Task requirements:
In full and without alteration, write out the data below.
++++++
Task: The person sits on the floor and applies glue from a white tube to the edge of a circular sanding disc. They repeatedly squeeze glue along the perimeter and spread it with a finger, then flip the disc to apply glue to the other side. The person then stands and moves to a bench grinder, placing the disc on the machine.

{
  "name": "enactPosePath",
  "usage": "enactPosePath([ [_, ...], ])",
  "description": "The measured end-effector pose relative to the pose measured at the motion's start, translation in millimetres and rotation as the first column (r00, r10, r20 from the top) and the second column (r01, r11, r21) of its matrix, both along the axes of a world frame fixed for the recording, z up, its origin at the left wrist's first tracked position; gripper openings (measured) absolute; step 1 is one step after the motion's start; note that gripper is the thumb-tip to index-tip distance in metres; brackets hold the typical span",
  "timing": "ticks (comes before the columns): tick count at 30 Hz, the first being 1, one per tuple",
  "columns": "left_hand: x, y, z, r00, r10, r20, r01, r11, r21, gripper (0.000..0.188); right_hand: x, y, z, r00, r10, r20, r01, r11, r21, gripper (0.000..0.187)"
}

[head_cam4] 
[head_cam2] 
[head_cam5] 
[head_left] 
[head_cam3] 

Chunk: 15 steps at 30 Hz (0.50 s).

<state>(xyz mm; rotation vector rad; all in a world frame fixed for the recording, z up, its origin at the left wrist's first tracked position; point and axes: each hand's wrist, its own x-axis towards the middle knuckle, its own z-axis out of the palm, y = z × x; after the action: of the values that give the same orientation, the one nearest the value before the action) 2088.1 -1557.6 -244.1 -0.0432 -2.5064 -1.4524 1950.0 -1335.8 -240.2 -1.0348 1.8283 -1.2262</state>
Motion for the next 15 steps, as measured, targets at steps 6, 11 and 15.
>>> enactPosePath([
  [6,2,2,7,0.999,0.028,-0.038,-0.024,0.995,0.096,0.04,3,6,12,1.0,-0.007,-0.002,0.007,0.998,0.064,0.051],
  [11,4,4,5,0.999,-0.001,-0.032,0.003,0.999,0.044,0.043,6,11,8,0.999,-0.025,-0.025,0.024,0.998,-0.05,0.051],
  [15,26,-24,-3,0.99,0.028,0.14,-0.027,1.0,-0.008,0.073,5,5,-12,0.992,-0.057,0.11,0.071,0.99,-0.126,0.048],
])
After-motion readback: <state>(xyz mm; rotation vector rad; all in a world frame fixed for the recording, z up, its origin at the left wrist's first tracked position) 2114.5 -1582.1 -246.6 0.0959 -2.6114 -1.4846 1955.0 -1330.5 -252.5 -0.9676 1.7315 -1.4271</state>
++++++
Expected output:
Task: The person sits on the floor and applies glue from a white tube to the edge of a circular sanding disc. They repeatedly squeeze glue along the perimeter and spread it with a finger, then flip the disc to apply glue to the other side. The person then stands and moves to a bench grinder, placing the disc on the machine.

{
  "name": "enactPosePath",
  "usage": "enactPosePath([ [_, ...], ])",
  "description": "The measured end-effector pose relative to the pose measured at the motion's start, translation in millimetres and rotation as the first column (r00, r10, r20 from the top) and the second column (r01, r11, r21) of its matrix, both along the axes of a world frame fixed for the recording, z up, its origin at the left wrist's first tracked position; gripper openings (measured) absolute; step 1 is one step after the motion's start; note that gripper is the thumb-tip to index-tip distance in metres; brackets hold the typical span",
  "timing": "ticks (comes before the columns): tick count at 30 Hz, the first being 1, one per tuple",
  "columns": "left_hand: x, y, z, r00, r10, r20, r01, r11, r21, gripper (0.000..0.188); right_hand: x, y, z, r00, r10, r20, r01, r11, r21, gripper (0.000..0.187)"
}

[head_cam4] 
[head_cam2] 
[head_cam5] 
[head_left] 
[head_cam3] 

Chunk: 15 steps at 30 Hz (0.50 s).

<state>(xyz mm; rotation vector rad; all in a world frame fixed for the recording, z up, its origin at the left wrist's first tracked position; point and axes: each hand's wrist, its own x-axis towards the middle knuckle, its own z-axis out of the palm, y = z × x; after the action: of the values that give the same orientation, the one nearest the value before the action) 2088.1 -1557.6 -244.1 -0.0432 -2.5064 -1.4524 1950.0 -1335.8 -240.2 -1.0348 1.8283 -1.2262</state>
Motion for the next 15 steps, as measured, targets at steps 6, 11 and 15.
>>> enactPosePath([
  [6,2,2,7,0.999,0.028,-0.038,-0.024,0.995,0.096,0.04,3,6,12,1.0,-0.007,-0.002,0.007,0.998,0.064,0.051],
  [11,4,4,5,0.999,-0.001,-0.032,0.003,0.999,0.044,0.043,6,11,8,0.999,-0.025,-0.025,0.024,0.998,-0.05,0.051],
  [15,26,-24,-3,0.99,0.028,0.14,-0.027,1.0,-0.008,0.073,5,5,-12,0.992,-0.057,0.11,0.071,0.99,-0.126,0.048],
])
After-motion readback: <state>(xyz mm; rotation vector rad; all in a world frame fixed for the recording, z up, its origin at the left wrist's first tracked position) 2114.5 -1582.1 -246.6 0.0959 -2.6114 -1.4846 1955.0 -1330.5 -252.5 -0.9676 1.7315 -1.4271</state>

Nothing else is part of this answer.